How to complete this task
Please set down the entire listing exactly.

***** Given information *****

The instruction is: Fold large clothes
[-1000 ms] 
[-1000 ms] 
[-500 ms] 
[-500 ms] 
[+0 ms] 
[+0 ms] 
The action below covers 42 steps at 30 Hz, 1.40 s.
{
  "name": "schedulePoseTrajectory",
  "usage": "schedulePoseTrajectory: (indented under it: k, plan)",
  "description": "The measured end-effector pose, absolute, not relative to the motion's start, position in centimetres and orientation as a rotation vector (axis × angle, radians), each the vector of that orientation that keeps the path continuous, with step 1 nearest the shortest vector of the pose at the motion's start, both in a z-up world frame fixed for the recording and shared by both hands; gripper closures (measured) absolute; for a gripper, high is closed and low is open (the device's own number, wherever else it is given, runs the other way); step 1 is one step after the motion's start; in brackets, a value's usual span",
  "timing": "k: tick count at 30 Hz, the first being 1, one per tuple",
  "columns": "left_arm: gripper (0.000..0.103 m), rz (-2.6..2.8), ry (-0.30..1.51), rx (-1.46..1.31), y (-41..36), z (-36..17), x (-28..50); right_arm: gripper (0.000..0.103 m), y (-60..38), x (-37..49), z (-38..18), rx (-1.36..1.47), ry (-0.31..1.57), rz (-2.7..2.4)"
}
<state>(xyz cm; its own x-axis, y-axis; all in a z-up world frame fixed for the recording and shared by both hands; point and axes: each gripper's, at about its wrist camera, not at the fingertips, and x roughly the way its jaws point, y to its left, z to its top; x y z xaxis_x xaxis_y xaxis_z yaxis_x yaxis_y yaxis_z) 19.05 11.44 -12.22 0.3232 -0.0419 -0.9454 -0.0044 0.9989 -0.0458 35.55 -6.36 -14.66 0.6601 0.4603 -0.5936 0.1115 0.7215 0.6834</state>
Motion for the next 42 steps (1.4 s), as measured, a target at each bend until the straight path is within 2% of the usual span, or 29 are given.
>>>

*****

Response below
The instruction is: Fold large clothes
[-1000 ms] 
[-1000 ms] 
[-500 ms] 
[-500 ms] 
[+0 ms] 
[+0 ms] 
The action below covers 42 steps at 30 Hz, 1.40 s.
{
  "name": "schedulePoseTrajectory",
  "usage": "schedulePoseTrajectory: (indented under it: k, plan)",
  "description": "The measured end-effector pose, absolute, not relative to the motion's start, position in centimetres and orientation as a rotation vector (axis × angle, radians), each the vector of that orientation that keeps the path continuous, with step 1 nearest the shortest vector of the pose at the motion's start, both in a z-up world frame fixed for the recording and shared by both hands; gripper closures (measured) absolute; for a gripper, high is closed and low is open (the device's own number, wherever else it is given, runs the other way); step 1 is one step after the motion's start; in brackets, a value's usual span",
  "timing": "k: tick count at 30 Hz, the first being 1, one per tuple",
  "columns": "left_arm: gripper (0.000..0.103 m), rz (-2.6..2.8), ry (-0.30..1.51), rx (-1.46..1.31), y (-41..36), z (-36..17), x (-28..50); right_arm: gripper (0.000..0.103 m), y (-60..38), x (-37..49), z (-38..18), rx (-1.36..1.47), ry (-0.31..1.57), rz (-2.7..2.4)"
}
<state>(xyz cm; its own x-axis, y-axis; all in a z-up world frame fixed for the recording and shared by both hands; point and axes: each gripper's, at about its wrist camera, not at the fingertips, and x roughly the way its jaws point, y to its left, z to its top; x y z xaxis_x xaxis_y xaxis_z yaxis_x yaxis_y yaxis_z) 19.05 11.44 -12.22 0.3232 -0.0419 -0.9454 -0.0044 0.9989 -0.0458 35.55 -6.36 -14.66 0.6601 0.4603 -0.5936 0.1115 0.7215 0.6834</state>
Motion for the next 42 steps (1.4 s), as measured, a target at each bend until the straight path is within 2% of the usual span, or 29 are given.
>>>

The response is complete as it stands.